Reputation: 1599

Extract source metadata from downloaded file

I have a bunch of pdf files which I downloaded. Now I want to extract the download url from the file's metadata. How do I do this programmatically? I prefer solutions in R and I'm working on MacOS Mojave.

If you want to reproduce you can [use this file].

Upvotes: 4

Answers (3)

Phung Dao

Reputation: 11

I know this question is a bit old but since you're using Mac there is an easier way available with minimal coding. Even no coding IF the source url metadata shows when you cmd+i the file

then NameMangler can extract it. Just batch process it and extract the url metadata and format it into however you wish or leave as is and set the filename to be renamed with the url metadata.

After the batch process is completed, select all files and open excel: paste > paste special > text into an excel spreadsheet

The same could technically be achieved using the built in Automator utility.

Upvotes: 0

IRTFM

Reputation: 263342

I tried searching Ask Different for ways of emulating the choice of "Get Info" from a Terminal.app command line.

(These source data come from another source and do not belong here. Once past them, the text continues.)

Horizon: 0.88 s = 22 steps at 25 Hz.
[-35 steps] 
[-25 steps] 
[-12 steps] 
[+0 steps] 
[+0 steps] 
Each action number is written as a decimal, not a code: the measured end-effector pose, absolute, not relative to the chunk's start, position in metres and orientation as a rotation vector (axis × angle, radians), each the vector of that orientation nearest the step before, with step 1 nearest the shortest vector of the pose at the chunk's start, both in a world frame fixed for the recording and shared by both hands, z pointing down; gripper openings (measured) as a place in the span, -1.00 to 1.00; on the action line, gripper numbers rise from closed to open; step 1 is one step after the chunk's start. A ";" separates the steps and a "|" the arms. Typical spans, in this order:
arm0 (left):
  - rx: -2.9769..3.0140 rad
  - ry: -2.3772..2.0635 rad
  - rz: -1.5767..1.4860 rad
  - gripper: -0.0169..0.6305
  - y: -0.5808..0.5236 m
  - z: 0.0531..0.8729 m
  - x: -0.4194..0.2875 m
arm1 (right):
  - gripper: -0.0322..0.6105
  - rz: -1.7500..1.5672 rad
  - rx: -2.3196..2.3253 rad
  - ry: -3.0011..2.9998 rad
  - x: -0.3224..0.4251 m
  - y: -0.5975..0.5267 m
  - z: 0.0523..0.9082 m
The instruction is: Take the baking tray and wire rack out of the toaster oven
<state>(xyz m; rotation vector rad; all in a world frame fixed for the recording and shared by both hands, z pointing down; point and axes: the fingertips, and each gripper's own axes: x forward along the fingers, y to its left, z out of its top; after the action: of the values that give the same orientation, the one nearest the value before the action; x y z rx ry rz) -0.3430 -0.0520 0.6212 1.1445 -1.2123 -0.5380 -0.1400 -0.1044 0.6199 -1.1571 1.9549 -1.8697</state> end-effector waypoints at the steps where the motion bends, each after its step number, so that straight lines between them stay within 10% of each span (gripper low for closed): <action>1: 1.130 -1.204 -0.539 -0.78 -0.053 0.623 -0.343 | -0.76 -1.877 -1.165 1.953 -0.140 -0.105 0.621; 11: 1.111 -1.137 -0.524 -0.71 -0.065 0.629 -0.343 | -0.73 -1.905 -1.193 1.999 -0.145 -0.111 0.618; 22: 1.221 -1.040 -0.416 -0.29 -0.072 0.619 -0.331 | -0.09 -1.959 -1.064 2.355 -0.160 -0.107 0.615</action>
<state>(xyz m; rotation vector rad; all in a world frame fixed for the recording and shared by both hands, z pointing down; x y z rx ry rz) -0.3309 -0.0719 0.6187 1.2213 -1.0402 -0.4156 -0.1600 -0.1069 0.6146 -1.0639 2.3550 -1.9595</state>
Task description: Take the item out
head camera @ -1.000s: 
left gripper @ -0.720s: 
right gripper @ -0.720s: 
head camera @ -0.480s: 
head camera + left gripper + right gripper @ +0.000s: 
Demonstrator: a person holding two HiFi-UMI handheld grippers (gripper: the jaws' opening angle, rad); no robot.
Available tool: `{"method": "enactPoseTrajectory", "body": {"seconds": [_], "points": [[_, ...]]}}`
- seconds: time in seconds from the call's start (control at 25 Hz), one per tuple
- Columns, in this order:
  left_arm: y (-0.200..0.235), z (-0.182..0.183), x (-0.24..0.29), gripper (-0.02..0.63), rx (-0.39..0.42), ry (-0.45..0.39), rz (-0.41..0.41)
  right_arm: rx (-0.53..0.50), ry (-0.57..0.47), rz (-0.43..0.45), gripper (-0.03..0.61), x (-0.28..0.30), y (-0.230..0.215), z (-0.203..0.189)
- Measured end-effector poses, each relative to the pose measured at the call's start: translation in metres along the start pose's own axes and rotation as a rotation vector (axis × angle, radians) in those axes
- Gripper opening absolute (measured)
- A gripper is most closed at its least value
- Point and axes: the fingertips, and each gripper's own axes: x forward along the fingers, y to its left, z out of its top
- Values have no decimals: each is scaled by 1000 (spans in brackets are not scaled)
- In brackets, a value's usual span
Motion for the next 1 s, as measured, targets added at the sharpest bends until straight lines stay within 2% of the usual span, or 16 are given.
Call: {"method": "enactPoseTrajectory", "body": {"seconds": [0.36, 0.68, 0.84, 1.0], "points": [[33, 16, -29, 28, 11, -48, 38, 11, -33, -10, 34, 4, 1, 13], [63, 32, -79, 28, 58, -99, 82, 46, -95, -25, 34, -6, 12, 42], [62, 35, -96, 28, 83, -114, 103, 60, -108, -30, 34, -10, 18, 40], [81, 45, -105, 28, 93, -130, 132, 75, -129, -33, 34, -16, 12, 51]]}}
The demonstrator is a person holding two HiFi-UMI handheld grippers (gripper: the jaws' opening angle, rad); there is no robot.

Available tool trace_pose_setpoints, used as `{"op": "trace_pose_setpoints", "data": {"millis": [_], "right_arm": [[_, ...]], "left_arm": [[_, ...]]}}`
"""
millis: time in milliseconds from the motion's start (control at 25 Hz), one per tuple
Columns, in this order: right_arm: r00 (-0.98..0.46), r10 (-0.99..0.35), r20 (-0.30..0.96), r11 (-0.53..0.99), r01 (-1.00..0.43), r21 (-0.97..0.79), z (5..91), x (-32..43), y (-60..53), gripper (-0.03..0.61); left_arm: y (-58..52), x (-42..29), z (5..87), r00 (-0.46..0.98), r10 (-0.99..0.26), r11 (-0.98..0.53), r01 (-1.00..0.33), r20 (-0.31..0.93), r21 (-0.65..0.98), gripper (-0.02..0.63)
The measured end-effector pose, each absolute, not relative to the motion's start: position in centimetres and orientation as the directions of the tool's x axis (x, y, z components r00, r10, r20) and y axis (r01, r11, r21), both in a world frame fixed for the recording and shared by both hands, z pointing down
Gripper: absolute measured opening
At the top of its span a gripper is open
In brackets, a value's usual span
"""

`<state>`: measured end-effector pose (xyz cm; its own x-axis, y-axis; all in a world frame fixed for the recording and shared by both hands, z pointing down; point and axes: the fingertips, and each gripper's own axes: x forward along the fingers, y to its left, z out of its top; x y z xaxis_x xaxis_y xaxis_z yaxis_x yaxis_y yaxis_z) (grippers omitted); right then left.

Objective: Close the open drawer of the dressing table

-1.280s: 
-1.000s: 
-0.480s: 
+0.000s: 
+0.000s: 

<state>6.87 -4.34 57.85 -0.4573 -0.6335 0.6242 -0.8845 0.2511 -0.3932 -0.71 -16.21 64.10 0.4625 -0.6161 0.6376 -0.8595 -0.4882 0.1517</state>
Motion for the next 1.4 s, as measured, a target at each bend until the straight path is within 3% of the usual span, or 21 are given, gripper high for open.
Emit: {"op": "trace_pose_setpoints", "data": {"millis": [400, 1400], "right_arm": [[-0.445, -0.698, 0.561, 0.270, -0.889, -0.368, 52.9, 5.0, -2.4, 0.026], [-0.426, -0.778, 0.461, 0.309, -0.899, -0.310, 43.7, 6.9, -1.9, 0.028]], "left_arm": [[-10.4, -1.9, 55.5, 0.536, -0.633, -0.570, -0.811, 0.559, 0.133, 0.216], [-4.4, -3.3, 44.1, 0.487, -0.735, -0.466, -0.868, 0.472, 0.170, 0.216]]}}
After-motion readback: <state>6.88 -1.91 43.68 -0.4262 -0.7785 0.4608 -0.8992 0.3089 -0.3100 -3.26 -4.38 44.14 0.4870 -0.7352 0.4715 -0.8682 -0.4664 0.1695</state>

I found advice to use the command mdls and I get this from an R system-call:

system("mdls -name kMDItemWhereFroms ~/0.-miljoenennota.pdf")

#kMDItemWhereFroms = (
#   "https://www.rijksoverheid.nl/binaries/rijksoverheid/documenten/begrotingen/2016/09/20/miljoenennota-2017/0.-miljoenennota.pdf",
#    ""
#)

To get that multi-line result into R (rather than just appearing at the console) you need to add the intern=TRUE parameter to the system call:

> res <- system("mdls -name kMDItemWhereFroms ~/0.-miljoenennota.pdf", intern=TRUE)
> res
[1] "kMDItemWhereFroms = ("                                                                                                                 
[2] "    \"https://www.rijksoverheid.nl/binaries/rijksoverheid/documenten/begrotingen/2016/09/20/miljoenennota-2017/0.-miljoenennota.pdf\","
[3] "    \"\""                                                                                                                              
[4] ")"                                                                                                                                     
> res[2]
[1] "    \"https://www.rijksoverheid.nl/binaries/rijksoverheid/documenten/begrotingen/2016/09/20/miljoenennota-2017/0.-miljoenennota.pdf\","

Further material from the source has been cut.